» **Task details**
Within the data below, copy each line where the string "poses" is found.

» **Provided material**
****************
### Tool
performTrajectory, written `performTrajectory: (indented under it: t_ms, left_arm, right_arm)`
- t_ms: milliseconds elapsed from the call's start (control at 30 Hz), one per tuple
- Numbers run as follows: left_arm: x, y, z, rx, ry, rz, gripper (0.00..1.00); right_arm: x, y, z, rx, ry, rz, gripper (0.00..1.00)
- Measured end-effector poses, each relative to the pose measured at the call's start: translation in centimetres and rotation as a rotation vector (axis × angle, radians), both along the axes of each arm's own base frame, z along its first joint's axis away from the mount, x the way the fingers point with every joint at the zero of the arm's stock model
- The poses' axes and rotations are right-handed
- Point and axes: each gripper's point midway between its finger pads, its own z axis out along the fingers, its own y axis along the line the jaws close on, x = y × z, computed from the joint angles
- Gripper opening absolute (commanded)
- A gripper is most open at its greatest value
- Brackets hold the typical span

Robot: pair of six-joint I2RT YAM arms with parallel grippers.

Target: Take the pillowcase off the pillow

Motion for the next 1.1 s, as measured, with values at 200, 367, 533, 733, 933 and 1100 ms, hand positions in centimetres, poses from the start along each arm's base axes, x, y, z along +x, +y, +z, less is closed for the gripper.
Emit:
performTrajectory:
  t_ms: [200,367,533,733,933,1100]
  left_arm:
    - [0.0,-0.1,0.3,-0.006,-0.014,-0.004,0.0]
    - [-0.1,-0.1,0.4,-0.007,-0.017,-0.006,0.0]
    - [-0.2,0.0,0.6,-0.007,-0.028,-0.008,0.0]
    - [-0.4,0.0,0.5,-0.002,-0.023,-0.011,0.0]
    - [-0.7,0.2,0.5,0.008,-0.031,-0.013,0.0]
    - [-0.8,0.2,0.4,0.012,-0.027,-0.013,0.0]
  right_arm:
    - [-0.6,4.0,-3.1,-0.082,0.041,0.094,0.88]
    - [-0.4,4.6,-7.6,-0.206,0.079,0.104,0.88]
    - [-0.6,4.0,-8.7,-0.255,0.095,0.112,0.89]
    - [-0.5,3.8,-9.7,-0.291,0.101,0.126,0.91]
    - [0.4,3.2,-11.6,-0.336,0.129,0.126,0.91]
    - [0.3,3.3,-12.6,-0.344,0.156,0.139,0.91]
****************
» **Result of this task**
- Measured end-effector poses, each relative to the pose measured at the call's start: translation in centimetres and rotation as a rotation vector (axis × angle, radians), both along the axes of each arm's own base frame, z along its first joint's axis away from the mount, x the way the fingers point with every joint at the zero of the arm's stock model
- The poses' axes and rotations are right-handed
Motion for the next 1.1 s, as measured, with values at 200, 367, 533, 733, 933 and 1100 ms, hand positions in centimetres, poses from the start along each arm's base axes, x, y, z along +x, +y, +z, less is closed for the gripper.

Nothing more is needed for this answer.